Impact of I/O Access Patterns

  • Random

    diskspd.exe -d15 -o32 -t2 -b64K -h -r -L -w0 C:\TEST\iotest.dat

    Read IO
    thread |       bytes     |     I/Os     |     MB/s   |  I/O per s |  AvgLat  | LatStdDev |  file
    -----------------------------------------------------------------------------------------------------
         0 |     16066543616 |       245156 |    1021.49 |   16343.84 |    1.896 |     0.286 | C:\TEST\iotest.dat (20GB)
         1 |     16231759872 |       247677 |    1031.99 |   16511.91 |    1.877 |     0.207 | C:\TEST\iotest.dat (20GB)
    -----------------------------------------------------------------------------------------------------
    total:       32298303488 |       492833 |    2053.48 |   32855.75 |    1.886 |     0.250

    In this test you can see the that there is high throughput and very low latency.
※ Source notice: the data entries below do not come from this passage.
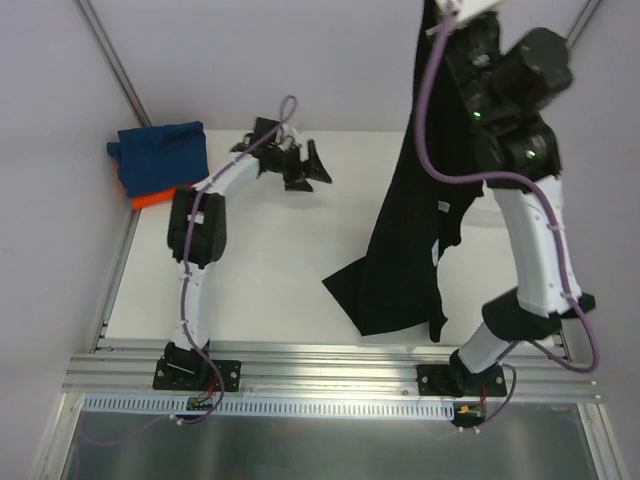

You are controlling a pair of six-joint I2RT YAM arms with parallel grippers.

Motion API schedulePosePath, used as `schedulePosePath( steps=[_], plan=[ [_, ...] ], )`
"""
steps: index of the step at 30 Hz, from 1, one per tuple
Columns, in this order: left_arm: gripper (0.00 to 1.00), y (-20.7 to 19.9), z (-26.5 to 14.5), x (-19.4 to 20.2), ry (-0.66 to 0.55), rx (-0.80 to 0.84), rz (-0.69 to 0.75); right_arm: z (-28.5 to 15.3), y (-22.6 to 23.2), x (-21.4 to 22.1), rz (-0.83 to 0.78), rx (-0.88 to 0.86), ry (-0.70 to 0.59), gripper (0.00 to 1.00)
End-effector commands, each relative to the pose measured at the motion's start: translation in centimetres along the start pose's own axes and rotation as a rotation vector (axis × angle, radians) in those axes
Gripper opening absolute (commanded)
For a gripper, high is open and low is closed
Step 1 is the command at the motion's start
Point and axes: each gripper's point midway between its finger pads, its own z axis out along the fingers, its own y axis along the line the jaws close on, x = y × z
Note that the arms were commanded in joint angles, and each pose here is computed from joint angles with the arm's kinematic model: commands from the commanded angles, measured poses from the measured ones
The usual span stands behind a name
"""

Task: Fold and stack the t-shirts
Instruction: Flatten the tshirt out

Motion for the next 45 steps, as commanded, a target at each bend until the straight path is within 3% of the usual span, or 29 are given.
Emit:
schedulePosePath(
  steps=[1,2,3,7,11,14,16,22,24,26,28,30,34,35,39,45],
  plan=[
    [0.85,-2.5,-17.8,-10.0,-0.388,-0.026,0.091,5.7,6.9,2.3,-0.041,-0.143,-0.053,0.0],
    [0.85,-3.5,-21.1,-10.7,-0.448,-0.035,0.124,6.4,9.4,1.8,-0.065,-0.203,-0.102,0.0],
    [0.85,-1.7,-25.3,-11.9,-0.523,-0.078,0.116,7.0,10.6,2.2,-0.113,-0.212,-0.121,0.0],
    [0.84,-1.2,-33.8,-11.5,-0.651,-0.109,0.082,8.8,15.1,1.3,-0.144,-0.257,-0.229,0.0],
    [0.84,-1.0,-36.4,-9.6,-0.669,-0.082,0.032,9.0,16.1,-0.8,-0.144,-0.217,-0.291,0.0],
    [0.84,-1.0,-35.8,-8.1,-0.625,-0.029,-0.007,6.8,14.6,-2.7,-0.17,-0.179,-0.268,0.0],
    [0.84,-1.0,-35.3,-7.7,-0.605,-0.004,-0.032,4.0,11.2,-5.7,-0.206,-0.139,-0.285,0.0],
    [0.84,-0.8,-34.9,-7.4,-0.58,0.029,-0.054,-2.9,4.4,-7.0,-0.529,-0.078,-0.141,0.0],
    [0.84,-1.2,-35.1,-7.5,-0.581,0.036,-0.042,-4.7,2.7,-4.4,-0.69,-0.068,-0.015,0.01],
    [0.84,-1.6,-35.2,-7.4,-0.581,0.042,-0.044,-7.6,0.0,-0.6,-0.745,-0.039,0.132,0.0],
    [0.84,-2.1,-35.2,-7.2,-0.579,0.051,-0.063,-9.7,-1.3,3.6,-0.732,-0.048,0.263,0.01],
    [0.83,-2.1,-34.5,-6.7,-0.562,0.056,-0.067,-12.4,-3.8,4.2,-0.691,0.008,0.295,0.0],
    [0.81,-3.4,-31.6,-4.1,-0.475,0.104,-0.07,-14.9,-2.9,10.8,-0.654,-0.05,0.513,0.0],
    [0.81,-3.2,-30.4,-2.7,-0.424,0.134,-0.107,-15.9,-1.6,13.3,-0.656,-0.117,0.588,0.01],
    [0.8,-3.5,-25.0,3.8,-0.225,0.214,-0.258,-17.5,1.3,17.6,-0.642,-0.221,0.671,0.0],
    [0.85,-3.7,-18.4,15.6,0.08,0.248,-0.473,-17.4,2.2,18.0,-0.58,-0.254,0.701,0.0]
  ],
)
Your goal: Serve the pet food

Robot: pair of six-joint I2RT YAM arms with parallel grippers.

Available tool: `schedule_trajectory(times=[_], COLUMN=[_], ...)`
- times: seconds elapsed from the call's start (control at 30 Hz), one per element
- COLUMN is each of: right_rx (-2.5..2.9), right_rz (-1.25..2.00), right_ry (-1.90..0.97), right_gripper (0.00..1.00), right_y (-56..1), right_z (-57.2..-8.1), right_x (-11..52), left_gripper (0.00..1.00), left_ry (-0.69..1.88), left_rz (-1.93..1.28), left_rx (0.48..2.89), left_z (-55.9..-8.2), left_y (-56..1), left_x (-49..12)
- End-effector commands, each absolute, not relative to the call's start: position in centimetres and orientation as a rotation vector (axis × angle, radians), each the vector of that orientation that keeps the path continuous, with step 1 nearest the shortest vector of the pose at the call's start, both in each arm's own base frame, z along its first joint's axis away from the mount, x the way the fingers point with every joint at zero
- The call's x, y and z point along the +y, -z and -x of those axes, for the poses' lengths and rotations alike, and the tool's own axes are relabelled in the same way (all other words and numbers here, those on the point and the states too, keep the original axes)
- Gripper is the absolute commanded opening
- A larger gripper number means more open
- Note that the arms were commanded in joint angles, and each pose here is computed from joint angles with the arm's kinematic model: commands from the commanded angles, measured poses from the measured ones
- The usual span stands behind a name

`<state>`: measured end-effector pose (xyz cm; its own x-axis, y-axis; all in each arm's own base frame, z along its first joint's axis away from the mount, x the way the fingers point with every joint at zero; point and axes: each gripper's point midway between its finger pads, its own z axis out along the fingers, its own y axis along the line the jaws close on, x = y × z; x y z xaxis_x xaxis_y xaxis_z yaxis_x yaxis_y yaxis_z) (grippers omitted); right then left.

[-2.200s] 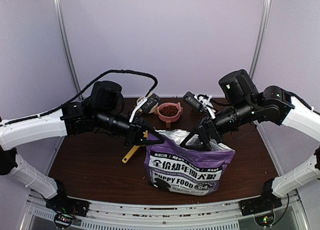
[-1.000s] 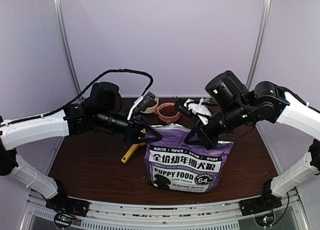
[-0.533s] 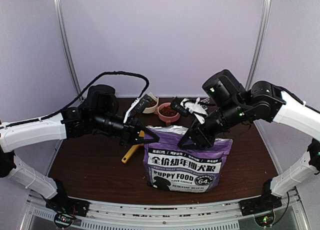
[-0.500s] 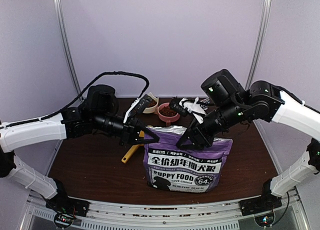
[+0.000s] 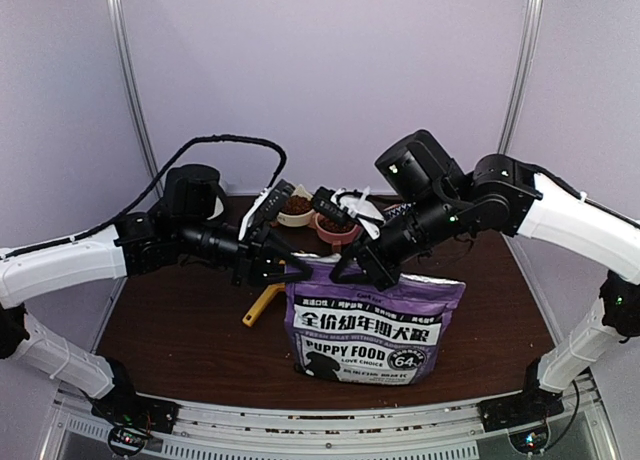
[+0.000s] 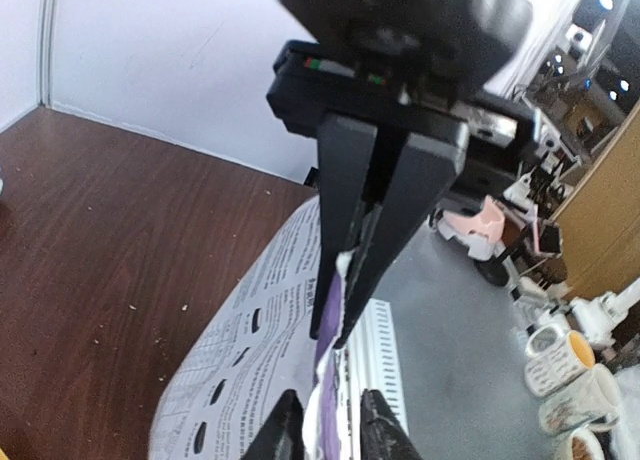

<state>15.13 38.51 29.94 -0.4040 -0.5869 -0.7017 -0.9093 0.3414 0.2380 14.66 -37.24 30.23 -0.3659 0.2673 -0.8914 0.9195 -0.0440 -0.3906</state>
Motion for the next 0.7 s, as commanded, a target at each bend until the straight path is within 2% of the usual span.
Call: schedule_trajectory(times=[0.0, 0.03, 0.07, 0.23, 0.37, 0.43, 0.47, 0.53, 0.57, 0.6, 0.67], right_rx=[2.067, 2.065, 2.064, 2.053, 2.042, 2.041, 2.037, 2.039, 2.037, 2.037, 2.035], right_rz=[1.292, 1.287, 1.285, 1.278, 1.271, 1.276, 1.275, 1.277, 1.278, 1.278, 1.277], right_ry=[-0.877, -0.883, -0.89, -0.943, -0.965, -0.967, -0.969, -0.965, -0.963, -0.96, -0.96], right_gripper=[0.0, 0.0, 0.0, 0.25, 0.29, 0.28, 0.23, 0.05, 0.0, 0.0, 0.0], right_y=[-30.9, -30.9, -31.0, -31.0, -31.0, -30.9, -31.0, -30.9, -30.9, -30.9, -31.0], right_z=[-15.4, -15.5, -15.5, -15.6, -15.8, -15.9, -15.9, -16.0, -16.0, -16.1, -16.1], right_x=[39.0, 39.1, 39.3, 40.4, 41.2, 41.5, 41.6, 41.7, 41.8, 41.7, 41.6], left_gripper=[0.04, 0.0, 0.0, 0.0, 0.0, 0.0, 0.0, 0.0, 0.11, 0.19, 0.25], left_ry=[1.422, 1.428, 1.434, 1.452, 1.457, 1.458, 1.459, 1.46, 1.459, 1.46, 1.465], left_rz=[-1.248, -1.252, -1.255, -1.264, -1.27, -1.271, -1.271, -1.271, -1.269, -1.269, -1.271], left_rx=[1.544, 1.54, 1.536, 1.518, 1.512, 1.508, 1.507, 1.509, 1.513, 1.515, 1.522], left_z=[-15.0, -15.0, -14.9, -14.7, -14.6, -14.6, -14.5, -14.6, -14.7, -14.7, -14.8], left_y=[-32.3, -32.3, -32.3, -32.5, -32.5, -32.6, -32.7, -32.7, -32.6, -32.7, -32.5], left_x=[-36.7, -36.8, -36.9, -37.0, -37.0, -36.9, -36.9, -37.0, -37.0, -37.1, -37.3])
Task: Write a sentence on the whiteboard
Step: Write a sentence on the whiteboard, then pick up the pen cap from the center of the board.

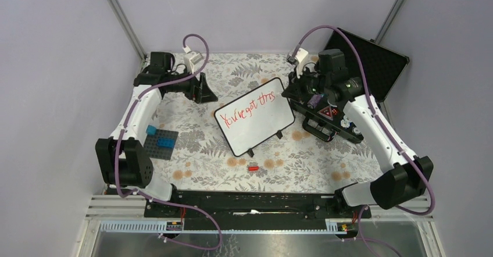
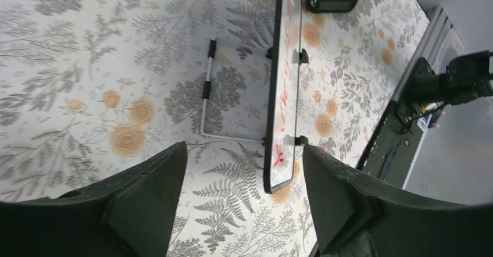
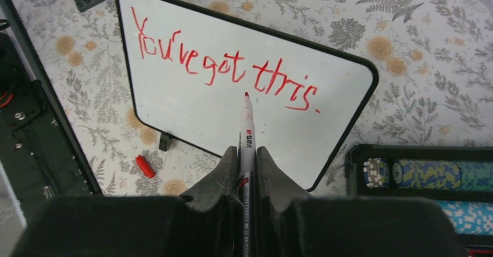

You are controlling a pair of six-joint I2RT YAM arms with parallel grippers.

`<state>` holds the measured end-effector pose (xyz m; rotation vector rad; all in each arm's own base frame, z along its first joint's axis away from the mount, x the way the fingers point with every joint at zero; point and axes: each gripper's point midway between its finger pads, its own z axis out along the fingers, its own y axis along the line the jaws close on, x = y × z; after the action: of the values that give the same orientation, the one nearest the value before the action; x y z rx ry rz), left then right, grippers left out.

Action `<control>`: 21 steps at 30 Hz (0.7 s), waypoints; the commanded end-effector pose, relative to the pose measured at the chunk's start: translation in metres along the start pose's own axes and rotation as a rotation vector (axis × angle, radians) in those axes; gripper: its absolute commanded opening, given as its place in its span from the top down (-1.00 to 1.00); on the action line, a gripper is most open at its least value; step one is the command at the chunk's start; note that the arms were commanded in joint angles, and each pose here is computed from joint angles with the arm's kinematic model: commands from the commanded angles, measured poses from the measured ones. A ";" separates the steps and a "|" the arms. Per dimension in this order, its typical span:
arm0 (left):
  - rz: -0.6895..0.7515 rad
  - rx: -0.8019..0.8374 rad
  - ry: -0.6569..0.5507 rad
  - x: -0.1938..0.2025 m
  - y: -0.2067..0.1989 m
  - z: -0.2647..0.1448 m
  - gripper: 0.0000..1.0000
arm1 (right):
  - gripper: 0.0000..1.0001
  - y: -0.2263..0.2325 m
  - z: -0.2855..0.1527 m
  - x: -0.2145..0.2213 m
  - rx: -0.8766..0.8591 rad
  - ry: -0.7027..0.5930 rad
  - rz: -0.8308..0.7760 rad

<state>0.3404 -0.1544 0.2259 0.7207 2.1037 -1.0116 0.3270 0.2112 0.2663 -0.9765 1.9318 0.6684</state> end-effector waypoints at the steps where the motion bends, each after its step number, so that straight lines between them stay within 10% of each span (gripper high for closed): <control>1: 0.080 -0.040 -0.119 -0.044 -0.010 -0.036 -0.60 | 1.00 0.025 -0.013 0.006 -0.055 -0.006 0.059; 21: 0.640 0.102 0.382 0.095 -0.137 0.036 -0.31 | 1.00 0.027 -0.048 0.075 -0.035 -0.026 0.405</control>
<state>0.2092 -0.2301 0.2173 1.4724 1.9564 -0.8066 0.2503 0.1737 0.2138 -0.7282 2.1409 0.8522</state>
This disk is a PCIe attached SSD, so it performs well with a random IO access pattern.

  • Sequential

    diskspd.exe -d15 -o32 -t2 -b64K -h -s -L -w0 C:\TEST\iotest.dat

    Read IO
    thread |       bytes     |     I/Os     |     MB/s   |  I/O per s |  AvgLat  | LatStdDev |  file
    -----------------------------------------------------------------------------------------------------
         0 |     16094724096 |       245586 |    1022.21 |   16355.35 |    1.895 |     0.260 | C:\TEST\iotest.dat (20GB)
         1 |     16263544832 |       248162 |    1032.93 |   16526.91 |    1.875 |     0.185 | C:\TEST\iotest.dat (20GB)
    -----------------------------------------------------------------------------------------------------
    total:       32358268928 |       493748 |    2055.14 |   32882.26 |    1.885 |     0.225

    In this test you can see that the sequential I/O pattern yields a similar performance profile to the random IO test on the SSD. Recall that an SSD does not have to move a disk head or rotate a platter. The access latency to any location on the drive has the same latency cost.  

Impact of I/O sizes

  • Tranaction log simulation  

    diskspd.exe -d15 -o1 -t1 -b60K -h -s -L -w100 C:\TEST\iotest.dat

    Write IO
    thread |       bytes     |     I/Os     |     MB/s   |  I/O per s |  AvgLat  | LatStdDev |  file
    -----------------------------------------------------------------------------------------------------
         0 |      3162378240 |        51471 |     201.04 |    3431.10 |    0.289 |     2.816 | C:\TEST\iotest.dat (20GB)
    -----------------------------------------------------------------------------------------------------
    total:        3162378240 |        51471 |     201.04 |    3431.10 |    0.289 |     2.816

    This test measures access latency of single thread with a very small data transfer, as you can see latency is very low at 0.289. This is expected on a low latency device such as a local attached SSD.
     

  • Backup operation simulation

    diskspd.exe -d15 -o32 -t4 -b512K -h -s -L -w0 C:\TEST\iotest.dat

    Read IO
    thread |       bytes     |     I/Os     |     MB/s   |  I/O per s |  AvgLat  | LatStdDev |  file
    -----------------------------------------------------------------------------------------------------
         0 |      8552185856 |        16312 |     543.17 |    1086.33 |   29.434 |    26.063 | C:\TEST\iotest.dat (20GB)
         1 |      8846311424 |        16873 |     561.85 |    1123.69 |   28.501 |    25.373 | C:\TEST\iotest.dat (20GB)
         2 |      8771338240 |        16730 |     557.09 |    1114.17 |   28.777 |    25.582 | C:\TEST\iotest.dat (20GB)
         3 |      8876720128 |        16931 |     563.78 |    1127.56 |   28.440 |    25.353 | C:\TEST\iotest.dat (20GB)
    -----------------------------------------------------------------------------------------------------
    total:       35046555648 |        66846 |    2225.88 |    4451.76 |   28.783 |    25.593
    

    And finally, our test simulating reading data for a backup. The larger I/Os have a higher latency but also yield a higher transfer rate at 2,225MB/sec.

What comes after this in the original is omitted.